What is expected: Print the listing below a second time, exactly, and omit its images.

Collected material:
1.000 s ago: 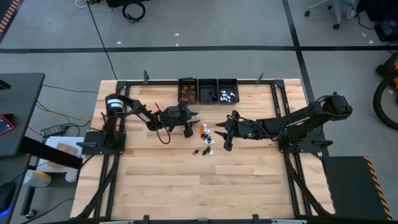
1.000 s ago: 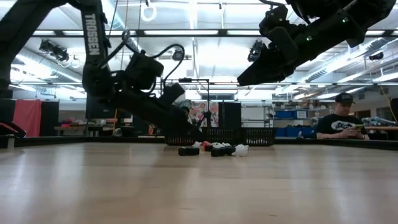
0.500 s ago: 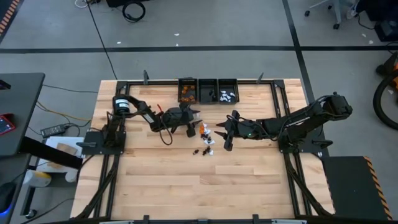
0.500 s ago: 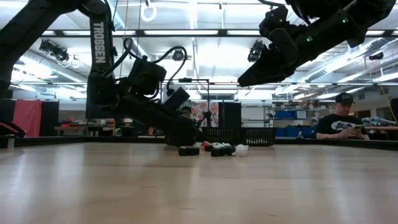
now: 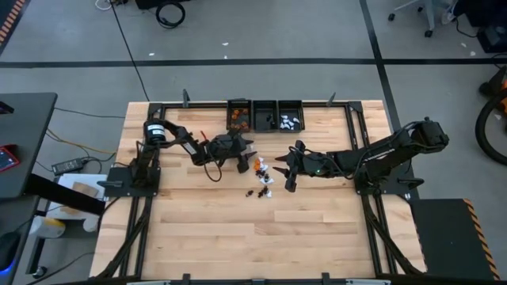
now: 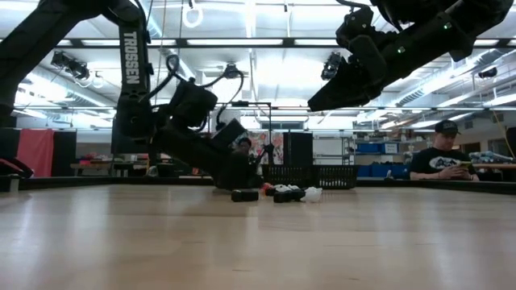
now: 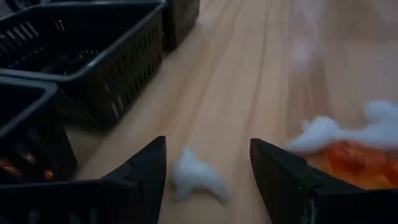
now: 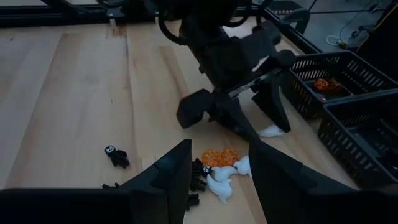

Result below:
1.000 s ago: 
1.000 s ago: 
0.500 s ago: 
0.500 s ago: 
now: 
now: 
now: 
now: 

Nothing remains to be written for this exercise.